论文标题
传统和加速梯度下降用于神经建筑搜索
Traditional and accelerated gradient descent for neural architecture search
论文作者
论文摘要
在本文中,我们介绍了两位作者[5]的理论工作,介绍了两种用于神经体系结构搜索的算法(NASGD和NASAGD),这些算法使用了最佳传输的几何结构来介绍传统和加速梯度下降算法的新概念基础,以优化在半杂色的空间上功能的功能。我们的算法使用[2]中引入的网络形态框架作为基线,可以分析四十倍的架构与爬山方法[2,14]一样多,同时使用相同的计算资源和时间以及达到可比的准确性水平。
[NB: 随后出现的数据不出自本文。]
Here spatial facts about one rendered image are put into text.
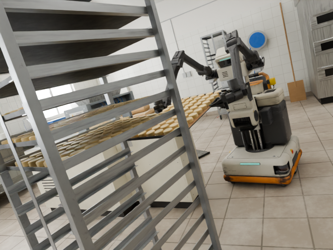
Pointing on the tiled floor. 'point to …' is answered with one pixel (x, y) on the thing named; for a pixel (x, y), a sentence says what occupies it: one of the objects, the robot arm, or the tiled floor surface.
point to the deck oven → (317, 45)
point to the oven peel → (299, 88)
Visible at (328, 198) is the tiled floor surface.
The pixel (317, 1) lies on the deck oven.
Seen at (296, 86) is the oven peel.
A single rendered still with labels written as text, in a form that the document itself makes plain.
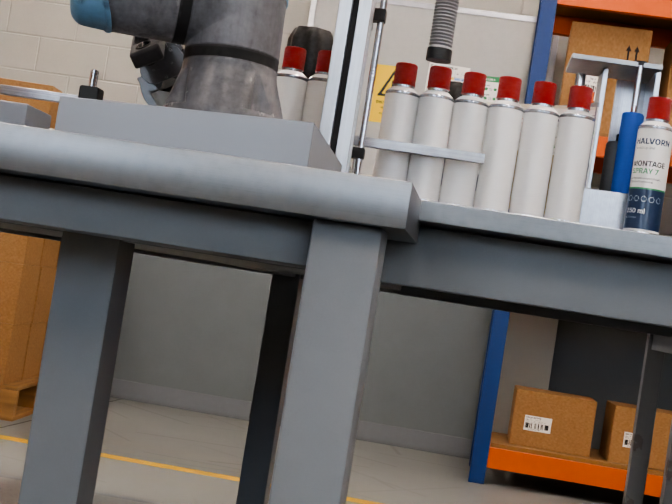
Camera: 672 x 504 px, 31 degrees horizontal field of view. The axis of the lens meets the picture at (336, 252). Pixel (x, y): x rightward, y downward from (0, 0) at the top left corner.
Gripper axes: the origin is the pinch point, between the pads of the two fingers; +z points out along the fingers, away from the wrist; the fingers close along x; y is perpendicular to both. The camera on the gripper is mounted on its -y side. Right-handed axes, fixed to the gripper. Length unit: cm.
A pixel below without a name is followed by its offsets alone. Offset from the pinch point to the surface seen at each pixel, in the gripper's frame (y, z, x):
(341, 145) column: -16.3, 13.1, -21.6
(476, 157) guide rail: -4.0, 19.9, -38.7
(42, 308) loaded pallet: 343, -27, 143
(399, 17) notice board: 433, -111, -55
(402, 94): -1.7, 6.9, -32.1
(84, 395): -62, 34, 9
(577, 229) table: -65, 36, -41
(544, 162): -1, 24, -48
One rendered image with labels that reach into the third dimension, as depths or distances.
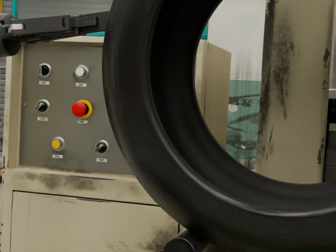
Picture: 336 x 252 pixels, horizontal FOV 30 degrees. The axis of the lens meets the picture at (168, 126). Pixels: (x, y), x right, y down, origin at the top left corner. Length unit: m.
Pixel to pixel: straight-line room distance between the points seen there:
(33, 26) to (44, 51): 0.72
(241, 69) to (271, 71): 8.81
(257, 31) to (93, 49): 8.45
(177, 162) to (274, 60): 0.43
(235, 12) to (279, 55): 8.89
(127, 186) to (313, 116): 0.60
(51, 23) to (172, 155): 0.31
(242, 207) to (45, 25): 0.44
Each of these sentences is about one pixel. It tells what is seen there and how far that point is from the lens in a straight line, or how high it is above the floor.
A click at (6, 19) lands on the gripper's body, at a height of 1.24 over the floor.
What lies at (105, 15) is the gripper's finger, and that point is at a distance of 1.05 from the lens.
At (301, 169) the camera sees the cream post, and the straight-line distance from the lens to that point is 1.24.
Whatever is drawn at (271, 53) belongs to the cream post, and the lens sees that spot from 1.25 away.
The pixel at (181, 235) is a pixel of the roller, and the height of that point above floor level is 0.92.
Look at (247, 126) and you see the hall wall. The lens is 9.98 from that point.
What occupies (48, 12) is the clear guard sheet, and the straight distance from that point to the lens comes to 1.75.
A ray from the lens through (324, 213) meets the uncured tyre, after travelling 0.86.
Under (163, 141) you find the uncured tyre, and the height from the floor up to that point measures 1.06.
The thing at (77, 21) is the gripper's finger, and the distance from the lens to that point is 1.05.
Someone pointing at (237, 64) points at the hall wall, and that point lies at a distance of 10.05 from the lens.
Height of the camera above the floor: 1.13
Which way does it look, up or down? 3 degrees down
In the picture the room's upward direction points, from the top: 3 degrees clockwise
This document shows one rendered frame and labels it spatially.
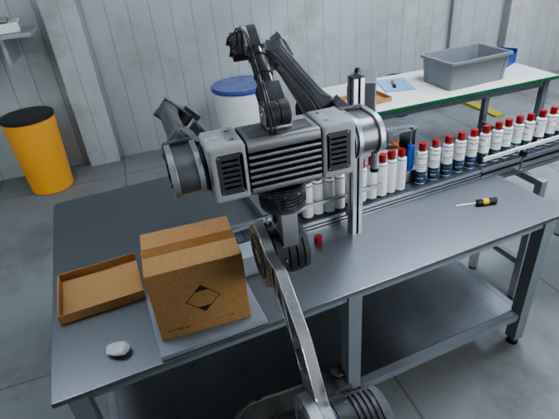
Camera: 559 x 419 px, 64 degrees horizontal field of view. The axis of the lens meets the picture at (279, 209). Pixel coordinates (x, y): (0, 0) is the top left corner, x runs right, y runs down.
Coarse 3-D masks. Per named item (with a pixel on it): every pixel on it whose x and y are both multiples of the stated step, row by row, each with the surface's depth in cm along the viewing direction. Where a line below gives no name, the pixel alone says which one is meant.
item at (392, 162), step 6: (390, 150) 201; (390, 156) 200; (390, 162) 201; (396, 162) 202; (390, 168) 202; (396, 168) 203; (390, 174) 204; (390, 180) 205; (390, 186) 207; (390, 192) 209
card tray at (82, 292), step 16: (128, 256) 187; (80, 272) 181; (96, 272) 184; (112, 272) 183; (128, 272) 182; (64, 288) 176; (80, 288) 175; (96, 288) 175; (112, 288) 174; (128, 288) 173; (64, 304) 168; (80, 304) 168; (96, 304) 162; (112, 304) 164; (64, 320) 159
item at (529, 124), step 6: (528, 114) 225; (534, 114) 223; (528, 120) 225; (528, 126) 226; (534, 126) 227; (528, 132) 227; (522, 138) 230; (528, 138) 229; (522, 144) 232; (528, 150) 233
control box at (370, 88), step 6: (366, 72) 170; (372, 72) 169; (366, 78) 164; (372, 78) 163; (366, 84) 160; (372, 84) 159; (366, 90) 161; (372, 90) 160; (366, 96) 162; (372, 96) 162; (366, 102) 163; (372, 102) 163; (372, 108) 164
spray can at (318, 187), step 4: (316, 180) 190; (320, 180) 190; (316, 184) 190; (320, 184) 190; (316, 188) 191; (320, 188) 191; (316, 192) 192; (320, 192) 192; (316, 196) 193; (320, 196) 193; (316, 200) 194; (316, 208) 196; (320, 208) 196; (316, 212) 197; (320, 212) 197
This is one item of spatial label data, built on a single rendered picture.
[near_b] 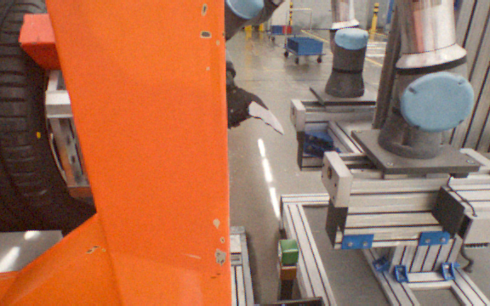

例如,在CIFAR-10上使用NASGD,我们的方法设计和训练网络在仅在一个GPU上仅12小时内的错误率为4.06。
In this paper we introduce two algorithms for neural architecture search (NASGD and NASAGD) following the theoretical work by two of the authors [5] which used the geometric structure of optimal transport to introduce the conceptual basis for new notions of traditional and accelerated gradient descent algorithms for the optimization of a function on a semi-discrete space. Our algorithms, which use the network morphism framework introduced in [2] as a baseline, can analyze forty times as many architectures as the hill climbing methods [2, 14] while using the same computational resources and time and achieving comparable levels of accuracy. For example, using NASGD on CIFAR-10, our method designs and trains networks with an error rate of 4.06 in only 12 hours on a single GPU.